Couple that with some discrete hints from some fellow employees that just maybe, perhaps, a blog like mine really shouldn't be run from Western's servers, and you have another reason. Freedom of information and publish-or-perish academia not withstanding, I am staff not tenured faculty. Even with that disclaimer at the top of the blog page (that you RSS readers haven't seen since you subscribed) that says I don't speak for Western, what I say unavoidably reflects on the management of this University. I've kept this in mind from the start, which is why I don't talk about contentious issues the University is facing on any term other than how they directly affect me. And also why this is the first time I've mentioned the dropping of the Novell contract until it is effectively written in stone.

So. It's time to move off of Western's servers. The migration will probably happen close to the time we cut-over MyWeb to the new servers. Which is fitting, really, as this was the first web-page on MyWeb. This'll also mean that this blog will no longer be served to you by a NetWare 6.5 server. Yep, for those that didn't know this blog's web-server is Apache2 running on NetWare 6.5.

(+) Moving from a server with an effective load-average of 0.25 to one closer to 3.00 (multi-core, though) does make a difference. Also, our pipes are pretty clean relatively speaking.

(*) Largely because when we introduced this service, NetWare's openssh server relied on a function in libc that liked to get stuck and render the service unusable until a reboot. MyWeb was also affected by that. That was back in 2004-06. The service instability drove users away, I'm sure. NetStorage is more web-like anyway, which users like better.

7 Comments

Sad to hear of the migration, however when it comes to cost.... I guess you can't refute the facts.As they say "Sorry about your loss."
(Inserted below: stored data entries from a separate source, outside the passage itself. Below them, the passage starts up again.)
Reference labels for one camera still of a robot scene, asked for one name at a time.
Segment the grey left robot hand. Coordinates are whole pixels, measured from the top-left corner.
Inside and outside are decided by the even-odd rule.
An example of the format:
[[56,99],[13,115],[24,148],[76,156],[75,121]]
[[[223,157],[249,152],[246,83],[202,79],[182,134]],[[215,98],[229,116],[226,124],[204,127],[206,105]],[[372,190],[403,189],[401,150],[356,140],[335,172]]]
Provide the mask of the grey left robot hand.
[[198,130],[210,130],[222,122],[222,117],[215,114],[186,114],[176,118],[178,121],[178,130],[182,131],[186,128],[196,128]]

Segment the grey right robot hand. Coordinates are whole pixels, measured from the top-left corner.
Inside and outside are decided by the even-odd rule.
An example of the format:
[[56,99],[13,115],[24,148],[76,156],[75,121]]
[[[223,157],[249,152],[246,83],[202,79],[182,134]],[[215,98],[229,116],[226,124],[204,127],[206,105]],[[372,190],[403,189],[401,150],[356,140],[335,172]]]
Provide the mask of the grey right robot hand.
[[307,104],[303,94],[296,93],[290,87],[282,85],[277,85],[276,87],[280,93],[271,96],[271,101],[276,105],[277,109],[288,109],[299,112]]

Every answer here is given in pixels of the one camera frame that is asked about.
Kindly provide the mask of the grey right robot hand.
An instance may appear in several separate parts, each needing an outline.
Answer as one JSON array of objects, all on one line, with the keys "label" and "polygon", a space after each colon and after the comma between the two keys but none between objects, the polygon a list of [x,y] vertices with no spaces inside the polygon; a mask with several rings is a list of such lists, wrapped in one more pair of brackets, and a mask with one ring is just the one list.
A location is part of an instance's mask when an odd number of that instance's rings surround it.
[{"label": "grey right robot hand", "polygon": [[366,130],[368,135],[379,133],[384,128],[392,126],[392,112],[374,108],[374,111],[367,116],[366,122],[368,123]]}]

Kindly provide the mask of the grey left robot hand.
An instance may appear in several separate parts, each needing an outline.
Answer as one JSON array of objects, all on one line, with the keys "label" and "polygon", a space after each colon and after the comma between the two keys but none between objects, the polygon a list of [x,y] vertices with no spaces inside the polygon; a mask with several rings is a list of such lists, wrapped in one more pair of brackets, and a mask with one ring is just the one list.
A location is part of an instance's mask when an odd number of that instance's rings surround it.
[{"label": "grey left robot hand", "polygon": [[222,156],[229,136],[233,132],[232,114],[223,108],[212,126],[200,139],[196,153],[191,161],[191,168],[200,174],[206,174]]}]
good luck buddyMS is NOT cheaperOpen Office is freetoo bad so sadblog removed from favorites

Yeah. I knew I was going to lose readership when this got announced. No worries. I don't agree with the move, but I couldn't come up with enough convincing counter-arguments to stop it. I am far from the only NetWare sysadmin to have been here.

It's a shame it came to that. I know you can't speak about it, but I wonder if Novell even tried to retain WWU as a customer. Hopefully they didn't do the ol' head up the arse routine they are stereotyped as doing often.I feel like they need to sustain their user base, even if it's a wash on the balance sheet. Part of the Microsoft snow ball effect is because..."everyone uses Microsoft so..."I'll still keep reading. This is one of the better tech blogs out there, even if the NetWare part is falling off.

A) I can't believe someone is dropping you because you're moving away from Novell + Microsoft into JUST Microsoft, and the reason they're claiming is (apparently?) open source? weird. B) I'm really interested in how you're going to do redirects. Can you Expound (get it? Hah! I kill me!) on that a little more?

Novell is long past it's hayday.However you mention the need to support AFP for the macshow are you going to handle this with windows? I ask because there are not real great solutions this this problemOn linux you have netatalk but development on it has slowed to a practical haltOn windows you have MacSeverIP and ExtemezIP however both these soulutions are extremely expensive on the scale you need.It is also noteable that the big NAS manufactures are not including AFp in their devices.Macs talking to windows file sever of CIFS can be done but the results ain't pretty

You had very interesting posts, sorry to delete you from my Novell favorites folder.